A short English history, 1066 – 1485

Introduction

This period of English history is the story of 2 dynasties, the Normans and the Angevins (Plantagenets). It is a story of great social and political upheaval, of war, treason and murder. It begins with the killing of one monarch in battle (Harold II), and ends with the killing of another (Richard III) in the same fashion.

An Age of Dead Kings

In an age when politics was linked so closely to the dynasty which ruled the nation, a smooth succession from one generation to the next was vital. In the century and a half after the Norman Conquest of 1066, however, this was anything but the case. William the Conqueror was killed in a riding accident (1087) while fighting against his son Robert, and William Rufus (II) was killed in a hunting accident (1099) when his brother Henry (I) was conveniently nearby to take the English crown.
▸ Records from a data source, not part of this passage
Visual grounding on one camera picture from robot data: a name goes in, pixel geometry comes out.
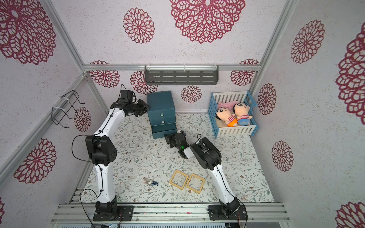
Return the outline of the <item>teal three-drawer cabinet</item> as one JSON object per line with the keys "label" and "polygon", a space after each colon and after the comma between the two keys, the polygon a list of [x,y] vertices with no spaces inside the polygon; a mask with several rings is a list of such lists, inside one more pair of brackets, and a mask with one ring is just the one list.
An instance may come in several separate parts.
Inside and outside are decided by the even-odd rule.
{"label": "teal three-drawer cabinet", "polygon": [[154,139],[177,133],[175,104],[171,91],[149,93],[147,114]]}

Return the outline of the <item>large yellow wooden brooch box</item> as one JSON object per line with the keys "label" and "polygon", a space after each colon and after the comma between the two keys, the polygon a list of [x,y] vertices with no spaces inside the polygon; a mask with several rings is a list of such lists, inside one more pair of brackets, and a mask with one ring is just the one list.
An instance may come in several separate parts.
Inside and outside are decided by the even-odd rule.
{"label": "large yellow wooden brooch box", "polygon": [[172,186],[177,187],[180,190],[183,190],[187,183],[188,178],[189,178],[189,175],[187,175],[179,170],[176,170],[174,172],[173,176],[171,177],[169,183]]}

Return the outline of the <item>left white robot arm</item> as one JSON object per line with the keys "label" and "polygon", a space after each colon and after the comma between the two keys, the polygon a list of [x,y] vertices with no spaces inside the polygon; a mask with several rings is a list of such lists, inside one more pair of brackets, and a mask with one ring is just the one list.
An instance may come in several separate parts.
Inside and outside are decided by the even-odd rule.
{"label": "left white robot arm", "polygon": [[96,211],[90,222],[121,219],[113,184],[113,162],[117,158],[117,149],[112,139],[117,127],[127,116],[140,117],[149,108],[143,100],[134,103],[114,102],[100,128],[93,135],[86,136],[88,162],[94,164],[98,180]]}

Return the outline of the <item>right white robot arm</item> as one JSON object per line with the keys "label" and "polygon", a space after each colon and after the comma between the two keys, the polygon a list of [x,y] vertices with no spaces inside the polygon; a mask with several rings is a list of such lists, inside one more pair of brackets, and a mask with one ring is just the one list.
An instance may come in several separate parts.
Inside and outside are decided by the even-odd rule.
{"label": "right white robot arm", "polygon": [[243,202],[236,197],[231,190],[224,175],[222,166],[222,155],[217,147],[207,138],[200,134],[197,141],[189,144],[184,131],[178,131],[164,136],[171,148],[177,148],[184,159],[195,157],[200,166],[211,176],[214,187],[218,193],[220,205],[208,207],[211,220],[248,220],[248,213]]}
King Stephen fought a 19-year long campaign against his cousin Matilda to keep control of England (1135 – 1154). Henry II died a disillusioned man after having been militarily humiliated by his son Richard (1189), and King John died (1216) in the midst of a civil war, with French forces in control of a good portion of England.

A Quiet Land?

Despite this disturbance, however, England itself was only rarely threatened. Only once between 1067 and 1216 was it seriously threatened by an outside power, when the baronage rose up against King John and invited Prince Louis of France to come over to England to take over. It was probably only John’s early death which prevented this enterprise from being successful. The baronage’s grievances against the monarchy had been personal ones, and many nobles could not bring themselves to fight against John’s 9 year-old heir Henry (III). After 1220, there was no serious foreign invasion attempt until 1588, and no successful one until 1688.

Continental Affairs

That is not to say that England was a country at peace with the wider world. Far from it. One of the reasons William the Conqueror invaded England was that he wanted to harness her resources to aid him in his never-ending struggle to remain the master of Normandy. Although the link between England and Normandy was frequently severed, before being finally cut in 1204, it nevertheless served to embroil England deeply in the murky world of European politics. It also created a legacy which would, over a century after John lost control of Normandy, again lead an English monarch to venture into France to wage a war of conquest.

The 100 Years War

The Hundred Years War (1337 – 1453) cast a long and dark shadow over the final century and a half of the period, and would ultimately be a factor in the collapse of Plantagenet power in England. It was without doubt one of the main causes of the Wars of the Roses (1455 – 1487), the intermittent but occasionally bloody internecine struggle amongst the English nobility which eventually allowed an obscure but incredibly lucky and astute Welshman from an obscure (and illegitimate) scion of the Plantagenet dynasty to place himself on the throne.

Conclusions

England in 1485 was, to some extent, not too different from England in 1066. She was battered, bruised and humiliated, with many members of her native nobility dead (on the battlefield at Hastings in 1066, on the battlefields and execution blocks of the Wars of the Roses in 1485). England was almost a clean canvas again, with Henry VII being faced with many of the same problems which William the Conqueror and his successors had tackled in the years after 1066. However, there were some fundamental differences. Kingship was no longer just about who was the greatest warrior – that had been proven at Bosworth Field in 1485, when the military brilliance of Richard III was overcome by the caution and tenacity of Henry VII’s forces. Politics rather than war would (generally) be the watchword of the Tudor monarchs. Parliament, the concept of which was (perhaps) first enunciated by Simon de Montfort in the 13th century, was a factor in English political life. Most importantly, though, there was an extra 4 centuries of history which Henry could look to in order to take on board lessons which his predecessors had been forced to learn the hard way.